▶ [ACTIVITY] Find the line containing "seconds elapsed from" in the entries below. Restate it and each line after it, word for word, up to and including the line containing "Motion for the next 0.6".

▶ [PROVIDED INFORMATION]
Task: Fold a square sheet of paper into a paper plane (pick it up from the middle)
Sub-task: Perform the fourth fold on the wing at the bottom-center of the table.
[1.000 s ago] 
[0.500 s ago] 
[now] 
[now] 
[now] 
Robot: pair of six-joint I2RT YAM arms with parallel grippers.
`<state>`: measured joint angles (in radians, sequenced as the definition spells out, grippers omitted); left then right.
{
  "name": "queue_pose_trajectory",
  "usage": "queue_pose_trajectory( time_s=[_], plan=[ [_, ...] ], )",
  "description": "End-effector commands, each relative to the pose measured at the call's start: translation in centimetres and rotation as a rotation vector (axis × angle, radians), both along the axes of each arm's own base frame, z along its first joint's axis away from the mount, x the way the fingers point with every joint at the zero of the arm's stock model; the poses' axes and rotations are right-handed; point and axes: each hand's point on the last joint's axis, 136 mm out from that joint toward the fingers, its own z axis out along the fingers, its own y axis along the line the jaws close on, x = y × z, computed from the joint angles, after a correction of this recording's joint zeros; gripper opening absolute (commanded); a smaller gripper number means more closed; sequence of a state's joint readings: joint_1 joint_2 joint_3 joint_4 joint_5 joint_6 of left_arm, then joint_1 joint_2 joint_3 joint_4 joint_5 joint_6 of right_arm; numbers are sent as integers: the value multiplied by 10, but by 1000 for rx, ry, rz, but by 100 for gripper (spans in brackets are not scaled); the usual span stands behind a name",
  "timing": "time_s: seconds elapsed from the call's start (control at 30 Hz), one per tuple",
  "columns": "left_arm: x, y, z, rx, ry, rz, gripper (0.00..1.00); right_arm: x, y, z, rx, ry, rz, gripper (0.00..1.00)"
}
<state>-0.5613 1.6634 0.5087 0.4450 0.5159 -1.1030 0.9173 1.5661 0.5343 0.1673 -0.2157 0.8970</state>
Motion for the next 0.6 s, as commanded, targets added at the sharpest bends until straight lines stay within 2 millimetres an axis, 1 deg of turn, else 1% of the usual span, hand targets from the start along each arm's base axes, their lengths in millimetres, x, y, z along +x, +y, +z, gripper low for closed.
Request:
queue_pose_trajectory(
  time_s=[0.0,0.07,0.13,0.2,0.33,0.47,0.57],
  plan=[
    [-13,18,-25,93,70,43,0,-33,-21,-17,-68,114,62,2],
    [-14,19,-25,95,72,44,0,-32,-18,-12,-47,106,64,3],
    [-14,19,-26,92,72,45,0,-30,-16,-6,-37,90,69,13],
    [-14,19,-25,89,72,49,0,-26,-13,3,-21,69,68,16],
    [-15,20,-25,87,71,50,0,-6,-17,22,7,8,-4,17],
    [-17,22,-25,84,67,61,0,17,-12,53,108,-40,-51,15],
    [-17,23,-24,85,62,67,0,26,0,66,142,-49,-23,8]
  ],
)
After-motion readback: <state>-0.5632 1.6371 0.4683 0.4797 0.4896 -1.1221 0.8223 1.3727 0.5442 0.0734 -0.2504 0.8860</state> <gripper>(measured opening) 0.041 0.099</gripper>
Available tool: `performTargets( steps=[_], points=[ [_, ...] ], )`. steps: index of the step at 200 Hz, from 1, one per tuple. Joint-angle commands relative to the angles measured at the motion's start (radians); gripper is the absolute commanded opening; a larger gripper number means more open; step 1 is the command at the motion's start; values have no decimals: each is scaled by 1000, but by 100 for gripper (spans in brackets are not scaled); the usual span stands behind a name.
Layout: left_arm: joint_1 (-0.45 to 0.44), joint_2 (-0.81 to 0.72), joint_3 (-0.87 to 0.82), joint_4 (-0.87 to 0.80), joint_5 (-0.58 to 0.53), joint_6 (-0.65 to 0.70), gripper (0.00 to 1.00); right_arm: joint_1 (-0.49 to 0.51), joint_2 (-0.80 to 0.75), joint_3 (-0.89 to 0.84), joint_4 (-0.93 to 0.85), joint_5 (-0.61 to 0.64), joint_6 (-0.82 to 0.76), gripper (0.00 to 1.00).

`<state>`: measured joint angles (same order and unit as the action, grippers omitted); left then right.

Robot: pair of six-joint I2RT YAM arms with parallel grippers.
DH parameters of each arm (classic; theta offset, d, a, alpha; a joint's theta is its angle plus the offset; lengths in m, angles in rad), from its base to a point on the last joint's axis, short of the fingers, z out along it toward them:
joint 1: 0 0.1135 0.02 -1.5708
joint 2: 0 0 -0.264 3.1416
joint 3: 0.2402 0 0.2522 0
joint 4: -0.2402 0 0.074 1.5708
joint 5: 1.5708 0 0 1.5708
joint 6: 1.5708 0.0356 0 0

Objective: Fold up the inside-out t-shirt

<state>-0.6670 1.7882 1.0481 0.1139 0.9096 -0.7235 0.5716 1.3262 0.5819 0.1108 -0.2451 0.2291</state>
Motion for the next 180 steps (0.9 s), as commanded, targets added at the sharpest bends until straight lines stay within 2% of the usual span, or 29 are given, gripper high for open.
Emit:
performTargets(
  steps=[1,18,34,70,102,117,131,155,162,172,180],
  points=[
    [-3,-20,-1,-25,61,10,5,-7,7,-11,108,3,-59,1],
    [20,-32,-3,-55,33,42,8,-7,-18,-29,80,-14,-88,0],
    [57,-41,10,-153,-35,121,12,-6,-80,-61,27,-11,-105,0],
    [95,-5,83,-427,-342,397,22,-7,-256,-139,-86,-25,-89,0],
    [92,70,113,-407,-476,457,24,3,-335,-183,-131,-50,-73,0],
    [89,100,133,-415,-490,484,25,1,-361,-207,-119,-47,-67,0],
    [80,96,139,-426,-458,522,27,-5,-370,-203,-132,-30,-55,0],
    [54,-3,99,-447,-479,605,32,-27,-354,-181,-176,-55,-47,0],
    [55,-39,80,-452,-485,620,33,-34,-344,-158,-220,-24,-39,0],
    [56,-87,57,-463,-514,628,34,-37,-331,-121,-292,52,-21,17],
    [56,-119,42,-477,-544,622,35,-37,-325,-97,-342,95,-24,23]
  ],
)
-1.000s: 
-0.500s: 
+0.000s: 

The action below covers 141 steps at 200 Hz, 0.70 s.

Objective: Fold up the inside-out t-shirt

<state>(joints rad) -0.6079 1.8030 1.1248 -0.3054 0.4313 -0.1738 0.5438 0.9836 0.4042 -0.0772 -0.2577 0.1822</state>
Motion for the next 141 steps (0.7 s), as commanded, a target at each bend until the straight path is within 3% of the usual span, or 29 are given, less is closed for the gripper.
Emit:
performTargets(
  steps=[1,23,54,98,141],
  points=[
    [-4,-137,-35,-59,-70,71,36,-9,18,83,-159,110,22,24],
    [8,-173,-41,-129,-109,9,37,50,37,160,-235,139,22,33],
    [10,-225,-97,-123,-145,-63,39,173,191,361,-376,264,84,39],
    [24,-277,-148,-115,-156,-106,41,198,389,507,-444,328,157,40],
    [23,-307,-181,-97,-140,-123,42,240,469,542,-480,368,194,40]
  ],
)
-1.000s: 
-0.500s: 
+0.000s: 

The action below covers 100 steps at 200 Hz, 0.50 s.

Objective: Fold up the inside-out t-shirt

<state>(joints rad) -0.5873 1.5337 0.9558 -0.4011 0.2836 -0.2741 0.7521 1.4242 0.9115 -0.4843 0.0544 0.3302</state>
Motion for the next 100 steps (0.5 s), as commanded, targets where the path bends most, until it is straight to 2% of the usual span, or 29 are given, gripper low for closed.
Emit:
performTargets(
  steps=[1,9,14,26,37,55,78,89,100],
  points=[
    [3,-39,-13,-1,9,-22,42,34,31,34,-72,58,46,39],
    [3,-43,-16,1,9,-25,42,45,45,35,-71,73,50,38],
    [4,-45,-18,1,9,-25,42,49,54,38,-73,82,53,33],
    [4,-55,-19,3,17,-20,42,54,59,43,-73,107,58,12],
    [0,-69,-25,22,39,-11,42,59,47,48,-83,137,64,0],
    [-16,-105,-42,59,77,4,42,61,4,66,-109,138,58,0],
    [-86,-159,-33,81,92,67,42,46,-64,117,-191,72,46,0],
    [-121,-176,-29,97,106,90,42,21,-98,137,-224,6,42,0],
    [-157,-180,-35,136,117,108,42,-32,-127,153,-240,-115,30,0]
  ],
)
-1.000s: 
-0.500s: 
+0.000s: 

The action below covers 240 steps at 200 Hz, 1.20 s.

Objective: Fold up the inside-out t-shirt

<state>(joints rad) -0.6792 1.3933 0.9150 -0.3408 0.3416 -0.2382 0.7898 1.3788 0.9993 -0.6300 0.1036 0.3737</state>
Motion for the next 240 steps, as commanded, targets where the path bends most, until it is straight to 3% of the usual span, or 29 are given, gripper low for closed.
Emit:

▶ [EXPECTED ANSWER]
  "timing": "time_s: seconds elapsed from the call's start (control at 30 Hz), one per tuple",
  "columns": "left_arm: x, y, z, rx, ry, rz, gripper (0.00..1.00); right_arm: x, y, z, rx, ry, rz, gripper (0.00..1.00)"
}
<state>-0.5613 1.6634 0.5087 0.4450 0.5159 -1.1030 0.9173 1.5661 0.5343 0.1673 -0.2157 0.8970</state>
Motion for the next 0.6 s, as commanded, targets added at the sharpest bends until straight lines stay within 2 millimetres an axis, 1 deg of turn, else 1% of the usual span, hand targets from the start along each arm's base axes, their lengths in millimetres, x, y, z along +x, +y, +z, gripper low for closed.

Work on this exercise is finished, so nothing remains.